Signed-off-by: Finn Williams <Finn.Williams@arm.com>
Change-Id: I36aa2ad29c16bc10ee0706adfeb6b27f60012afb
diff --git a/tests/ExecuteNetwork/ExecuteNetwork.cpp b/tests/ExecuteNetwork/ExecuteNetwork.cpp
index e8d5b18..48577c9 100644
--- a/tests/ExecuteNetwork/ExecuteNetwork.cpp
+++ b/tests/ExecuteNetwork/ExecuteNetwork.cpp
@@ -445,14 +445,8 @@
             try
             {
                 ARMNN_LOG(info) << "Asynchronous execution with Arm NN thread pool...  \n";
-                std::vector<armnn::experimental::IAsyncExecutionCallbackPtr> callbacks;
-
-                // Create callbacks that will be checked post scheduling
-                for (size_t i = 0; i < params.m_SimultaneousIterations; ++i)
-                {
-                    // Point to ArmNN example implementation of AsyncExecutionCallback
-                    callbacks.emplace_back(std::make_shared<armnn::experimental::AsyncExecutionCallback>());
-                }
+                armnn::AsyncCallbackManager callbackManager;
+                std::unordered_map<armnn::InferenceId, std::vector<TContainer>&> inferenceOutputMap;
 
                 // Declare the latest and earliest inference times here to be used when calculating overall time
                 std::chrono::high_resolution_clock::time_point earliestStartTime;
@@ -461,15 +455,19 @@
 
                 // For the asynchronous execution, we are adding a pool of working memory handles (1 per thread) in the
                 // LoadedNetwork with each scheduled inference having a specific priority
-                for (size_t i = 0; i < callbacks.size(); ++i)

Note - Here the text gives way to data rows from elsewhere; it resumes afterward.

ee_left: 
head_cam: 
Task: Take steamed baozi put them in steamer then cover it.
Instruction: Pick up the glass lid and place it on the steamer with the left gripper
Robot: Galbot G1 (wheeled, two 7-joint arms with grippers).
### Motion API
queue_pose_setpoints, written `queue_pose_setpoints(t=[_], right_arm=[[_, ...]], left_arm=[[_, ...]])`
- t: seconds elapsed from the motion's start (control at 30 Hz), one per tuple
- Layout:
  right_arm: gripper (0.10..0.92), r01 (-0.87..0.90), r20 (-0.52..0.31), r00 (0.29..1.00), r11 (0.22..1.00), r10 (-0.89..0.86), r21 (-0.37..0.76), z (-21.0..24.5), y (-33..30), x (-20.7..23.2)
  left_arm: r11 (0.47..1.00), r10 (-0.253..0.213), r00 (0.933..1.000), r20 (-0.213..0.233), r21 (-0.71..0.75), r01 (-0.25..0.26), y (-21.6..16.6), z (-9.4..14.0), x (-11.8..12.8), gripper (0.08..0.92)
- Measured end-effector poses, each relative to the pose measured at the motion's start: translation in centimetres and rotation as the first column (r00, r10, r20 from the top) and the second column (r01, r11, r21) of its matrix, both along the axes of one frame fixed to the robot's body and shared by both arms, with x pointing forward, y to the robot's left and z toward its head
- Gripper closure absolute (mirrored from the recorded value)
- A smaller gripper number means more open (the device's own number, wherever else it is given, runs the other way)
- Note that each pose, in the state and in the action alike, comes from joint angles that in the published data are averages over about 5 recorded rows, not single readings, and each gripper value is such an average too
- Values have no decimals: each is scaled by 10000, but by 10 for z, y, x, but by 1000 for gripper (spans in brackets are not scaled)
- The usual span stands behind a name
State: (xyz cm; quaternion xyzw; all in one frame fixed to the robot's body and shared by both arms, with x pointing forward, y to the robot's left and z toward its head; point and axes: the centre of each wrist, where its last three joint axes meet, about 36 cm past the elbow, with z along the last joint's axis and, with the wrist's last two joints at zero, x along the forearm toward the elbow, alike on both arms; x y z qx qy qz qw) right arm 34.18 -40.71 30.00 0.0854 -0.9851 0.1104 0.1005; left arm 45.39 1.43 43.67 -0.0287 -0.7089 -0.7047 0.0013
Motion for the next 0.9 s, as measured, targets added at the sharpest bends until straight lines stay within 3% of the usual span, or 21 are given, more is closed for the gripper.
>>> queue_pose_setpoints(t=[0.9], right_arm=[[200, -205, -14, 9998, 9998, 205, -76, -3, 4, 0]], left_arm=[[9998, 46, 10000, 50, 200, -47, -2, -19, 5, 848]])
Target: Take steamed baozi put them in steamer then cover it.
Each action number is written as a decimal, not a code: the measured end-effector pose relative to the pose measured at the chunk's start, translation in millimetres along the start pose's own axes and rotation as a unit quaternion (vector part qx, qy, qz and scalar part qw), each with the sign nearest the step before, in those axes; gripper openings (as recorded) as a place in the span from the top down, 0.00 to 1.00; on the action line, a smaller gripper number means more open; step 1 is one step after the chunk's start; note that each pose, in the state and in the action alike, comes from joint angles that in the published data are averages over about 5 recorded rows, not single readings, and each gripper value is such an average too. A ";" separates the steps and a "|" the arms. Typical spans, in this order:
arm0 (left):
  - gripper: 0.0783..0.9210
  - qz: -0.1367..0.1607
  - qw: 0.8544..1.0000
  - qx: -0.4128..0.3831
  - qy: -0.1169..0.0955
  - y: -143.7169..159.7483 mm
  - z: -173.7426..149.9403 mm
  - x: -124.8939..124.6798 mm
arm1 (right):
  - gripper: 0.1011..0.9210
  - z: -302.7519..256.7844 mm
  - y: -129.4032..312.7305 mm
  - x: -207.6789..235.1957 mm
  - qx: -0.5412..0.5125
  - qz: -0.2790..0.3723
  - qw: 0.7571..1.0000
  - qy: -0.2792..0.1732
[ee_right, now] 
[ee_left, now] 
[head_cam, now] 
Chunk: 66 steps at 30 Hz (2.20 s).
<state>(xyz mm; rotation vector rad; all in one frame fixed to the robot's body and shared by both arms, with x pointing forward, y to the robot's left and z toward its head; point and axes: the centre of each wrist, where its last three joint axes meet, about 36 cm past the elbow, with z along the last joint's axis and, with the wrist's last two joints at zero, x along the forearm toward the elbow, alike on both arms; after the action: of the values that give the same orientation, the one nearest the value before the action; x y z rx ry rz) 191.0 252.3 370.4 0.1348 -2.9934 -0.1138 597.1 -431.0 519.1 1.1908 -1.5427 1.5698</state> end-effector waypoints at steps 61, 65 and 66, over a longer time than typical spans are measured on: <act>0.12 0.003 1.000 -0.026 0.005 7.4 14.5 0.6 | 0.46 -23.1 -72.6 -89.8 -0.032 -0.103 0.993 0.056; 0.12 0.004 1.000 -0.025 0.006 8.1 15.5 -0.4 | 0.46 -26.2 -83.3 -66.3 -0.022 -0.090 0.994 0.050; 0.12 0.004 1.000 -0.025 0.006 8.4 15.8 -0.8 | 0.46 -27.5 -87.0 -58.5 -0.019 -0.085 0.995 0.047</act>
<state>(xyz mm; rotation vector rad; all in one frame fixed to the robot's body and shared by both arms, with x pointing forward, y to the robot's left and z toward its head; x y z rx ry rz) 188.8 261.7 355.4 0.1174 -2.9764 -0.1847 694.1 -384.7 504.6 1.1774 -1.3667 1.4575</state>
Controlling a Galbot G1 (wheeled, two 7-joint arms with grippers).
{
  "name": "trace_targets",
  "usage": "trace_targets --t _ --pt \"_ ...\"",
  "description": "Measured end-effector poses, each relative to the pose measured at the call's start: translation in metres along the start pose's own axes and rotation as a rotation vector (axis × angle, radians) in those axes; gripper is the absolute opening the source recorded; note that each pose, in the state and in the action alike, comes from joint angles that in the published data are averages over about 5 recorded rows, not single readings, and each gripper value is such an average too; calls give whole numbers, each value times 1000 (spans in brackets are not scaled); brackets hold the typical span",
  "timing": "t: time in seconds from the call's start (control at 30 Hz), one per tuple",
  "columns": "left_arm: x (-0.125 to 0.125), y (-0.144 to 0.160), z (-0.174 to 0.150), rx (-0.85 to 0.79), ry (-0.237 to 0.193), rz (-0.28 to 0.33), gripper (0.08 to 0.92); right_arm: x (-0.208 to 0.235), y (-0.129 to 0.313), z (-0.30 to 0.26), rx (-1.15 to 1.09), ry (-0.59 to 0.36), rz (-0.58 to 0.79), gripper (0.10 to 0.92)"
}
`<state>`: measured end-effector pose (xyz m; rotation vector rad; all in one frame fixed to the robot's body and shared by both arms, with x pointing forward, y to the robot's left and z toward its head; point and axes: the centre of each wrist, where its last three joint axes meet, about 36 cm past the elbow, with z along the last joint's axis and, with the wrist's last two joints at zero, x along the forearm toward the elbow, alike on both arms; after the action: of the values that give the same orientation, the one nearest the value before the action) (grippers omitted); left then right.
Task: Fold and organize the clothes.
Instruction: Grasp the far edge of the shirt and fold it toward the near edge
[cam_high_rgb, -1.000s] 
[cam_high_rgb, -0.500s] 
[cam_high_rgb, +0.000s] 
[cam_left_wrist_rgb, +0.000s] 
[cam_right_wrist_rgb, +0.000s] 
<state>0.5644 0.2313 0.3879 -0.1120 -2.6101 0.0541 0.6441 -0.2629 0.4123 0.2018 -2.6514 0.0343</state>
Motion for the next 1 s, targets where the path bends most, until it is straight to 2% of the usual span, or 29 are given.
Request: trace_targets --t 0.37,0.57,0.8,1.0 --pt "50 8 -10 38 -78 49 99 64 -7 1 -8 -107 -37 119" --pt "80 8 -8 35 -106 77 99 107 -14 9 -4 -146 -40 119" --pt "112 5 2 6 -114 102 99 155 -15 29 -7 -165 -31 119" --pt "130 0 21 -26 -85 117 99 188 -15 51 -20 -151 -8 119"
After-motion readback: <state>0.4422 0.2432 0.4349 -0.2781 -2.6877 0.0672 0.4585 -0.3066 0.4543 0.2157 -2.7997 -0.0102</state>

+                for (size_t i = 0; i < params.m_SimultaneousIterations; ++i)
                 {
-                    model.RunAsync(inputs[i], outputs[i], callbacks[i]);
+                    std::shared_ptr<armnn::AsyncExecutionCallback> cb = callbackManager.GetNewCallback();
+                    inferenceOutputMap.insert({cb->GetInferenceId(), outputs[i]});
+                    model.RunAsync(inputs[i], outputs[i], cb);
                 }
 
                 // Check the results
                 unsigned int j = 0;
-                for (armnn::experimental::IAsyncExecutionCallbackPtr cb : callbacks)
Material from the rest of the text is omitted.